Extracted material START

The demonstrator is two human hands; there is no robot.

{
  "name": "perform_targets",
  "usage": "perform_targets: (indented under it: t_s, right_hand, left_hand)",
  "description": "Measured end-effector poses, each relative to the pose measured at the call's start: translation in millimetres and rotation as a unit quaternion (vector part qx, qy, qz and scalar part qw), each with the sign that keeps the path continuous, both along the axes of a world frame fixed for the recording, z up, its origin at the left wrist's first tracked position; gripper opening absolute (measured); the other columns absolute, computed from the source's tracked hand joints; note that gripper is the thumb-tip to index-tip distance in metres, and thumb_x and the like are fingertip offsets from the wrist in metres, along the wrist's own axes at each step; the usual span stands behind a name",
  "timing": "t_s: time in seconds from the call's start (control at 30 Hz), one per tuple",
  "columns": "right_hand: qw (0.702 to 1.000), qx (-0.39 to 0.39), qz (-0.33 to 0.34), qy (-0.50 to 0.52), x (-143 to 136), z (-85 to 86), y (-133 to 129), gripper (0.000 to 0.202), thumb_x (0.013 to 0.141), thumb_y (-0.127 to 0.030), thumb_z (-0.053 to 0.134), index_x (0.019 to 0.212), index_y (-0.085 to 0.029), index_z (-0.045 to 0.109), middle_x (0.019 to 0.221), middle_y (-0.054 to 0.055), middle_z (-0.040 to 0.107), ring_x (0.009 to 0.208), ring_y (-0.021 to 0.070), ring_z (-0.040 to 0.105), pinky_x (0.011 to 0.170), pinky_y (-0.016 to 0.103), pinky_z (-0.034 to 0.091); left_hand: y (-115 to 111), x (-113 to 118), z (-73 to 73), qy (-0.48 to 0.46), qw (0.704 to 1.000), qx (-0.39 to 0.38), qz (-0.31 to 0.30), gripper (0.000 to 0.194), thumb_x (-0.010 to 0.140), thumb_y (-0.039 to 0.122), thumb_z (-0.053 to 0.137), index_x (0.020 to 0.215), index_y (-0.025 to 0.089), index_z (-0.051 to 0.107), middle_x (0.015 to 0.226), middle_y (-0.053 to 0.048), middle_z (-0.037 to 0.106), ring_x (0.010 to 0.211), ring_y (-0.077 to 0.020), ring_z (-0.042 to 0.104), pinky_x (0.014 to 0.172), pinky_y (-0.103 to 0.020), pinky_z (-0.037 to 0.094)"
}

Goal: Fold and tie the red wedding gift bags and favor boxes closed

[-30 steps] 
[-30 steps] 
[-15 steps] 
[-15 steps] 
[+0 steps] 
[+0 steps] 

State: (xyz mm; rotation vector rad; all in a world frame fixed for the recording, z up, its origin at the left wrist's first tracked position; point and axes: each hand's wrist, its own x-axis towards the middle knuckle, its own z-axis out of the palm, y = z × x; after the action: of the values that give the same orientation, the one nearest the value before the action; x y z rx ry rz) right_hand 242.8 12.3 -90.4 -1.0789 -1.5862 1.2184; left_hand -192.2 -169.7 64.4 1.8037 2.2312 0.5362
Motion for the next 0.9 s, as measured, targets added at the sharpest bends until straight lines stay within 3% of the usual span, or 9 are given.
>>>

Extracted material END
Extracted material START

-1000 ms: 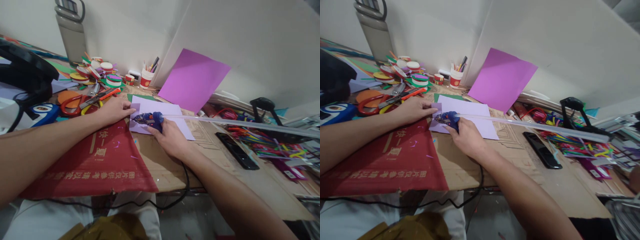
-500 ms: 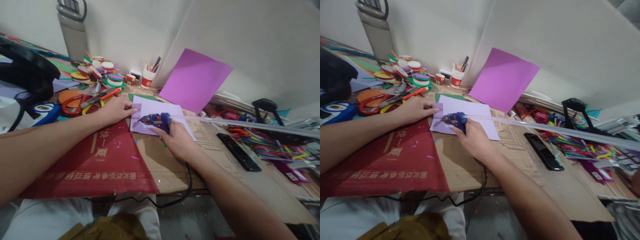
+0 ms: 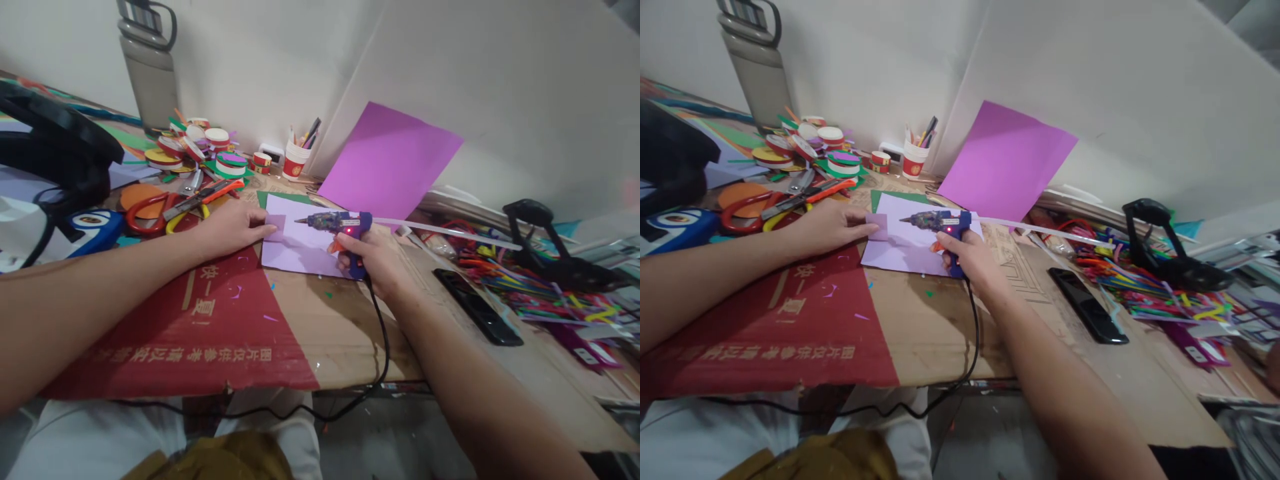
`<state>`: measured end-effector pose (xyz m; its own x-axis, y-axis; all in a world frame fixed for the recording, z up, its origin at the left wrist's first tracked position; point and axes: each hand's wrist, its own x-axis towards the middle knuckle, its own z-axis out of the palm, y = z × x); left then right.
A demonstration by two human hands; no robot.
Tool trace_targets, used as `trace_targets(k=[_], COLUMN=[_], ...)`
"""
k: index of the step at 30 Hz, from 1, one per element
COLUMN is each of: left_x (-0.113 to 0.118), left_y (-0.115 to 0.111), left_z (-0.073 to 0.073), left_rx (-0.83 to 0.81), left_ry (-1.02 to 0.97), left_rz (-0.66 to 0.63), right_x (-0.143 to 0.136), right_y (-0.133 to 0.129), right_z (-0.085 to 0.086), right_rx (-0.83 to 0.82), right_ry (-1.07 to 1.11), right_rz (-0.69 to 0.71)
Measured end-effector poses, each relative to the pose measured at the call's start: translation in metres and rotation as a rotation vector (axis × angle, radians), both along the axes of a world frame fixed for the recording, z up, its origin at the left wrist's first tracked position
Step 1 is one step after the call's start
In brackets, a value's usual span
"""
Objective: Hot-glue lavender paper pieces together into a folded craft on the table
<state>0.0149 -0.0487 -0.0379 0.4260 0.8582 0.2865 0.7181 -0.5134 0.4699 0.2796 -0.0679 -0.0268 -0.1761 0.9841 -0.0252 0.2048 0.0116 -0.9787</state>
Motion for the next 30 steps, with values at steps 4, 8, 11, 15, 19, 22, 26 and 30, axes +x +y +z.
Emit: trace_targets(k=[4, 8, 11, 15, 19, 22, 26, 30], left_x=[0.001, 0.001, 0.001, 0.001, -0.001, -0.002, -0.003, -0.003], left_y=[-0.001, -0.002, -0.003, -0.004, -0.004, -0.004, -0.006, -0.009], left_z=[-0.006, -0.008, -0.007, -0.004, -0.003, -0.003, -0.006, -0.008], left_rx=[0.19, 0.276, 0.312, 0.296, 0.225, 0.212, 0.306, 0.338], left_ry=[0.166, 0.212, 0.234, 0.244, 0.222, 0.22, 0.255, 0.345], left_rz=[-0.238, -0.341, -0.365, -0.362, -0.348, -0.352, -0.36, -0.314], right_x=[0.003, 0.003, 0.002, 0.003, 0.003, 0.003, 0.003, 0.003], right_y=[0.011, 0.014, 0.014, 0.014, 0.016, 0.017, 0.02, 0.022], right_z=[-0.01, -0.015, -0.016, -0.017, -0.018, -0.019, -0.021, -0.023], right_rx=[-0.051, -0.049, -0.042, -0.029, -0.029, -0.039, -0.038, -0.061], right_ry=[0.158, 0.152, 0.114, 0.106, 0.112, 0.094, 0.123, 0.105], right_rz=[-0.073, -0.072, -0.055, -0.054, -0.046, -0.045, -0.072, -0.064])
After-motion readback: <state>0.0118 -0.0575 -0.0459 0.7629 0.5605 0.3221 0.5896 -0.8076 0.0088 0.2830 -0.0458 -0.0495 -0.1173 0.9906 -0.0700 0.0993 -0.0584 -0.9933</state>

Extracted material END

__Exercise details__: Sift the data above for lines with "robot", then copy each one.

__Your solution__:
The demonstrator is two human hands; there is no robot.
A demonstration by two human hands; no robot.

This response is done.